I first glimpsed this truth in a small village not too far from the urban center of Bautou in Inner Mongolia where I was staying for several days. One afternoon, I heard a plaintive Mandarin chant from a truck’s loudspeakers as it passed outside the farmhouse’s brick walls on the narrow roadway that curled like a snake through the community. Reminding me of the beck of the Good Humor Man’s ice cream truck that I had followed in my childhood, I now followed the sing-song call to see what treat might be nearby.
Turned out it was coal — lots of it — tons of it probably, piled high and heavy in the back of a 50-year-old truck. Villagers would come out to meet the driver and purchase chunks of coal as large as a breadbasket (remember those?) or as small as a football. It occurred to me that I was witnessing the economic lifeblood of this country — black gold. These chunks of coal were the same to these villagers as turning the knob on an electric stove was to us. Imagine getting through a week without being able to cook your meals or to heat your home, and you begin to sense what taking away coal from rural China would mean.
Nor could China magically convert hundreds of millions of homes across the rural countryside to more environmentally friendly fuel sources such as propane or natural gas in order to please the Intergovernmental Panel on Climate Change. First of all, it would be a monumental undertaking just to convert the ancient coal stoves and furnaces to propane or gas, but it would also require building from the ground up a distribution system for the new fuels. The expense would be enormous. Then on top of that, retrofit all the coal plants with scrubbers — or scrap them altogether and replace them with coal gasification plants. For good measure, take the nation’s hundreds of millions of antiquated cars, trucks motorcycles and motorized three-wheelers and scrap them as hazardous waste.

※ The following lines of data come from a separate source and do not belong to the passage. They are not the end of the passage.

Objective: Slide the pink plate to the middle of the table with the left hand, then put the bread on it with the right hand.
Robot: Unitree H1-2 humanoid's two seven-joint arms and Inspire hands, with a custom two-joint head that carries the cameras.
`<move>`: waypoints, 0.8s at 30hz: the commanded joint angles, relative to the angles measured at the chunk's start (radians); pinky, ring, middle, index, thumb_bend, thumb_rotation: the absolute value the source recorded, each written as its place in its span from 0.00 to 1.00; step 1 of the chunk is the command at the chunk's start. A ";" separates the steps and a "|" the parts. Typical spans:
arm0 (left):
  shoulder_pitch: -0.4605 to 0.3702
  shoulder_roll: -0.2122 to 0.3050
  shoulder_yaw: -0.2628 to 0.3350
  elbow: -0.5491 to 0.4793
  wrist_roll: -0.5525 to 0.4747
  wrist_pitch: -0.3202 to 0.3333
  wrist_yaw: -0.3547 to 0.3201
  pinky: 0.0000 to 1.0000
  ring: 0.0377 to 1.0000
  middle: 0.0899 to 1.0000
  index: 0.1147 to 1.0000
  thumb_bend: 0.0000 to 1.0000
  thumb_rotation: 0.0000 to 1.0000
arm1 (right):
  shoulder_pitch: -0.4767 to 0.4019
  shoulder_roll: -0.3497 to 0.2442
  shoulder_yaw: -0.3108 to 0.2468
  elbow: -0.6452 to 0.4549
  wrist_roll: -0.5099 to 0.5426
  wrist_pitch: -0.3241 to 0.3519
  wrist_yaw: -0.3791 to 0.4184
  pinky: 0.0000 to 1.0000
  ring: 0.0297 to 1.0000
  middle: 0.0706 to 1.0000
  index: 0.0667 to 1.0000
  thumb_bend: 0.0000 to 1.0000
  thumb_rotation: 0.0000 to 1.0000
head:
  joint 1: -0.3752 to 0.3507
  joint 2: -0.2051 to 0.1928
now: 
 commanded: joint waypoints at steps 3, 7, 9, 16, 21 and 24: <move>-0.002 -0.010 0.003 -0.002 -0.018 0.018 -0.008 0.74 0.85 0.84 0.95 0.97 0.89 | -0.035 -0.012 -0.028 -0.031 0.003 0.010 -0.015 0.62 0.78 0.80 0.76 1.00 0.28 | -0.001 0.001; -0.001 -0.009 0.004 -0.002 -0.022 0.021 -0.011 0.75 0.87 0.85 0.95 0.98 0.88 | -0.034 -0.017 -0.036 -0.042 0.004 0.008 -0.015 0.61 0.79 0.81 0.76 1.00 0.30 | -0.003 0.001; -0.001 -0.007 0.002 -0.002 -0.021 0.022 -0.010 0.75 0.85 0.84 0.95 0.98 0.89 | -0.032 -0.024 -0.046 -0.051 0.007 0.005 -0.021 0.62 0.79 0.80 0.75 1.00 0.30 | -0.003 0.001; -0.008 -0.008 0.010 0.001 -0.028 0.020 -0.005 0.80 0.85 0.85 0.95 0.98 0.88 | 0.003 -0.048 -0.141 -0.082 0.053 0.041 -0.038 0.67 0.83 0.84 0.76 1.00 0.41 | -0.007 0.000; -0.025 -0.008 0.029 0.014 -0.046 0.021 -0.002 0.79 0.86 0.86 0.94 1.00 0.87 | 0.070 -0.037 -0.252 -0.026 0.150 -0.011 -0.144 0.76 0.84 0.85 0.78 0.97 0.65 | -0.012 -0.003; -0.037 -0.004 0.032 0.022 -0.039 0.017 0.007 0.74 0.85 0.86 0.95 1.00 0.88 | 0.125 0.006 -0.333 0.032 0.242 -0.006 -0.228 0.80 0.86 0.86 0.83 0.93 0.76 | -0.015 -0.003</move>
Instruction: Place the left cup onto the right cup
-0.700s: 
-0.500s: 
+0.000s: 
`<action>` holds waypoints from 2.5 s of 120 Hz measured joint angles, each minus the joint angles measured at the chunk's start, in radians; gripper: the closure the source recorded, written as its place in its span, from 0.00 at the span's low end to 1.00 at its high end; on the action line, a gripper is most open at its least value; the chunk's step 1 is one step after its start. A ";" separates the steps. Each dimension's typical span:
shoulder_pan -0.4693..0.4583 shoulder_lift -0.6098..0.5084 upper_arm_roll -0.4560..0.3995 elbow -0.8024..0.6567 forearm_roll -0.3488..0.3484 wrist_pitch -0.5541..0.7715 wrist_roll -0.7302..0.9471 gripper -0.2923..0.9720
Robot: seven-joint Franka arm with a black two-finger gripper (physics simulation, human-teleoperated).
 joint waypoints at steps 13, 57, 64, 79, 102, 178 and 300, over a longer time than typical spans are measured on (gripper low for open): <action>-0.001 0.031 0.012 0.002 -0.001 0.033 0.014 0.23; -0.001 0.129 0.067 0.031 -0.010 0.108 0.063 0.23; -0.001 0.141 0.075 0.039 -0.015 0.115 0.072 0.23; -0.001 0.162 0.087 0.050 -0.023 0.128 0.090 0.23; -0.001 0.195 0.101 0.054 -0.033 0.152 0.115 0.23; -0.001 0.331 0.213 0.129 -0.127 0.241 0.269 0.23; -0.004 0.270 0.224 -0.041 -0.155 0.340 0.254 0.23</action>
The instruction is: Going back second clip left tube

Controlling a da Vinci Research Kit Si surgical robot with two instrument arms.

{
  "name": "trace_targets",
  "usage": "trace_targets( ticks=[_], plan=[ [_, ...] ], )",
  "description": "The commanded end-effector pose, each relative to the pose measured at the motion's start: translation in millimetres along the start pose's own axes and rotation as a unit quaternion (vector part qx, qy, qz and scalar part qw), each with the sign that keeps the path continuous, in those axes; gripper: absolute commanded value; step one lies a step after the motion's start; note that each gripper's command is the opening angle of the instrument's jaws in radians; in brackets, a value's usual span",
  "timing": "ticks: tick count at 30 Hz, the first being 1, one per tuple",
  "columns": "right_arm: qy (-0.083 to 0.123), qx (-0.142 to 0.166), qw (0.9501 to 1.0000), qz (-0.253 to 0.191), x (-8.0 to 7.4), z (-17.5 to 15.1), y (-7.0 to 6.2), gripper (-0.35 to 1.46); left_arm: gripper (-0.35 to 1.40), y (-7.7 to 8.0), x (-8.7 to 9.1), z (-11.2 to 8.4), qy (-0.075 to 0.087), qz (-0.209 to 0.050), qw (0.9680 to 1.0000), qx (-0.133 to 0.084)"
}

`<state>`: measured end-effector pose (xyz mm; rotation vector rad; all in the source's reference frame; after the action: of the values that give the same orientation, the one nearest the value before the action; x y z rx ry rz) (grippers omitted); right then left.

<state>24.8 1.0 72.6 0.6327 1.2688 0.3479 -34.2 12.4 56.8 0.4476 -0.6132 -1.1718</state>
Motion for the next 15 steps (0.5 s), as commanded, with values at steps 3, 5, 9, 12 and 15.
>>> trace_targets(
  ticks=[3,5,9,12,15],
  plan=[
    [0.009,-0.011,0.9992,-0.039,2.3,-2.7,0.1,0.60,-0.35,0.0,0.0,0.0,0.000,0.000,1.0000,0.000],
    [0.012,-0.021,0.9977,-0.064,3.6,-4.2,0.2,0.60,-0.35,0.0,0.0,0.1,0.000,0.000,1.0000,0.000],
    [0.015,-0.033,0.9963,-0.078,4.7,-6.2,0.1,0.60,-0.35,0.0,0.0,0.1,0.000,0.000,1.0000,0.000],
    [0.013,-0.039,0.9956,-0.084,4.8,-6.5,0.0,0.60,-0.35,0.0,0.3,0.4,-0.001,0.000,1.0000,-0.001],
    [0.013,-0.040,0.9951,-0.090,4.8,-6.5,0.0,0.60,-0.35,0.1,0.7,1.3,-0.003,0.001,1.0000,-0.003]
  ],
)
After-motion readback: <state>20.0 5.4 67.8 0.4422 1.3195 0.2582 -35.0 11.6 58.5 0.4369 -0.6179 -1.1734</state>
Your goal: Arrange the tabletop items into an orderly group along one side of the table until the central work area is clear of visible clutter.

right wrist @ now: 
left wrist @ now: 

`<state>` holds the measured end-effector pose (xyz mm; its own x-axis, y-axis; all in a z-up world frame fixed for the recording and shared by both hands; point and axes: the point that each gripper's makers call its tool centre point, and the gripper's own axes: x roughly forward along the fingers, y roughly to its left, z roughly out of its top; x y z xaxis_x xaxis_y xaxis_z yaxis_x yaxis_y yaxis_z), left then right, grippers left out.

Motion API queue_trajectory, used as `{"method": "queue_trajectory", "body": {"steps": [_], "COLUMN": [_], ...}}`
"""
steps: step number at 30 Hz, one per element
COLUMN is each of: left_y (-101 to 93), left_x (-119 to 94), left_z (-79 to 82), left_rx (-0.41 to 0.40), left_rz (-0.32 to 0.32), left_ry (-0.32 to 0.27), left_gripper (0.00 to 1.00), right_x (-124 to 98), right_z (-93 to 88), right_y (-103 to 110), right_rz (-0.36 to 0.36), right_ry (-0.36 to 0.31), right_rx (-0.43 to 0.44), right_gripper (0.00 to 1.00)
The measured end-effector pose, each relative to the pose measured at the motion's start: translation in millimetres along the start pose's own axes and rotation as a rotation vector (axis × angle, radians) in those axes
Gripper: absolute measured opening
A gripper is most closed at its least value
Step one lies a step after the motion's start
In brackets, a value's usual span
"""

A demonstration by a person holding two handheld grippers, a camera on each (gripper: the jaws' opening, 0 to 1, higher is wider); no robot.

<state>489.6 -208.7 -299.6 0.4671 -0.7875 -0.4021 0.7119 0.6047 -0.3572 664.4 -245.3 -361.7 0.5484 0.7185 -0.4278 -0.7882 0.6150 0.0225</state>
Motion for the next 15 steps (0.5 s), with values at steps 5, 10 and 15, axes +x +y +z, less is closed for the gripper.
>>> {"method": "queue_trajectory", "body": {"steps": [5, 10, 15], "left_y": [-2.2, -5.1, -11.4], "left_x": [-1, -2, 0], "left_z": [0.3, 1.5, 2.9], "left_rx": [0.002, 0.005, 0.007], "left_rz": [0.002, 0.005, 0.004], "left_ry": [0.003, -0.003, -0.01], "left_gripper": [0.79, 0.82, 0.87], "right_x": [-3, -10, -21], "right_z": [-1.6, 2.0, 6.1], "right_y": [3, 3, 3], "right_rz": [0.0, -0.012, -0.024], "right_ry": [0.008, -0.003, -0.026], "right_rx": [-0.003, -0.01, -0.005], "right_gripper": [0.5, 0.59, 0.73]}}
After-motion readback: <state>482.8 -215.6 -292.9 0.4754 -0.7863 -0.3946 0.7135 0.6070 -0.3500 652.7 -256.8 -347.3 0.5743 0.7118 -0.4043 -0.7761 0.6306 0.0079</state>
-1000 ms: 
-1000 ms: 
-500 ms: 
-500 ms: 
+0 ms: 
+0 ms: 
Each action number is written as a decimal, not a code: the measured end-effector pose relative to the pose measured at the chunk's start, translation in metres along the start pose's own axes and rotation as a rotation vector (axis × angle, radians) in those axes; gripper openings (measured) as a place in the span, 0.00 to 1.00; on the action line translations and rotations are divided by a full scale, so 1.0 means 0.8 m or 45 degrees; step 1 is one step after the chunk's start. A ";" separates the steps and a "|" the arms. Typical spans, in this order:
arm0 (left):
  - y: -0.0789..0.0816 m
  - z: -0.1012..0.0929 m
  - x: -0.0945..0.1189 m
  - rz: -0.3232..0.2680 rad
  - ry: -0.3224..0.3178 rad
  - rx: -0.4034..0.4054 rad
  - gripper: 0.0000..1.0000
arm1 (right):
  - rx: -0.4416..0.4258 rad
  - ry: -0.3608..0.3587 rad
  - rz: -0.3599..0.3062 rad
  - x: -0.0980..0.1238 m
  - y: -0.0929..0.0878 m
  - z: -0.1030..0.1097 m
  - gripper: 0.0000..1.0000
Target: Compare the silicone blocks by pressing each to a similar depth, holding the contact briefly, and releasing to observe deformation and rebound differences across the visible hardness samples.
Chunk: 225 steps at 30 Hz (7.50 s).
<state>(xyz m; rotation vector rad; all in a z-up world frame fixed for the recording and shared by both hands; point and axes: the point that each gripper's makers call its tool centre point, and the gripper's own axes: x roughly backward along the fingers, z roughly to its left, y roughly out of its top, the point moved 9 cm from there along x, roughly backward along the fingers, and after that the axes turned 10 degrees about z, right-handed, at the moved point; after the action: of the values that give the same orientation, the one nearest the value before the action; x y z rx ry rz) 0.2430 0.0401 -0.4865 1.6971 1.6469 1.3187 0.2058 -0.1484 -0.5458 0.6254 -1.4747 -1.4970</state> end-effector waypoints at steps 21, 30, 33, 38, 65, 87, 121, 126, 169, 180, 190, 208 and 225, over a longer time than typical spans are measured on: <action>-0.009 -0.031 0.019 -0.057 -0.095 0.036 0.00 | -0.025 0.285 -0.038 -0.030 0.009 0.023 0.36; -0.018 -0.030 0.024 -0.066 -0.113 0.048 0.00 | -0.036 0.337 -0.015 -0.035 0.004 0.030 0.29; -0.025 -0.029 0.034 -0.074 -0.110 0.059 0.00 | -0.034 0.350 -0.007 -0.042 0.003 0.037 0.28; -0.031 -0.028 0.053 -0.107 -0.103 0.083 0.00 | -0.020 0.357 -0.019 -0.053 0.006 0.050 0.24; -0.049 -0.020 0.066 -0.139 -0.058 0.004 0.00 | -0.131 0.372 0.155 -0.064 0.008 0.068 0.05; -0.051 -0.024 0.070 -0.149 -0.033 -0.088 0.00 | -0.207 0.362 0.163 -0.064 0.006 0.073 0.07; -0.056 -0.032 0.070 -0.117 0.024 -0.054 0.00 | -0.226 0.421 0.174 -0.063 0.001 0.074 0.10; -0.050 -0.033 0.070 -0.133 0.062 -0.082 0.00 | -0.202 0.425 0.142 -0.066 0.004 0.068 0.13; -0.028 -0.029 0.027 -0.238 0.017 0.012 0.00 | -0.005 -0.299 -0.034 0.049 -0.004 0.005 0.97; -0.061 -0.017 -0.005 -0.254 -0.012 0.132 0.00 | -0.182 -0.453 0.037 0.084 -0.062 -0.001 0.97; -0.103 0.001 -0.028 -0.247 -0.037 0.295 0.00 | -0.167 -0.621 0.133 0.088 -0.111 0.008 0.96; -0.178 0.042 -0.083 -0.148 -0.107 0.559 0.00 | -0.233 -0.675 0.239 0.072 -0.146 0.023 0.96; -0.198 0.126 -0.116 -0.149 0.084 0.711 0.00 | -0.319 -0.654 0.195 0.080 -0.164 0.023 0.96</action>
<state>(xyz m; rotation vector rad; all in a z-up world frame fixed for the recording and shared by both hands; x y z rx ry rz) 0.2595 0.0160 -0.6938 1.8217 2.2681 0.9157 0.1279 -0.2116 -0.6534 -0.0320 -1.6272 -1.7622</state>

Like I said, it just isn’t going to happen.
So, yep, the environmentalists in Montana and California and Washington, D.C., can plot the New World Order that would lower the temperature and raise our consciousness. They may even do some good here and there with small local victories that improve our health and our atmosphere. But they aren’t going to change the climate by persuading human beings to diminish the quality of their lives for the benefit of a scientific theory — not in China and not here.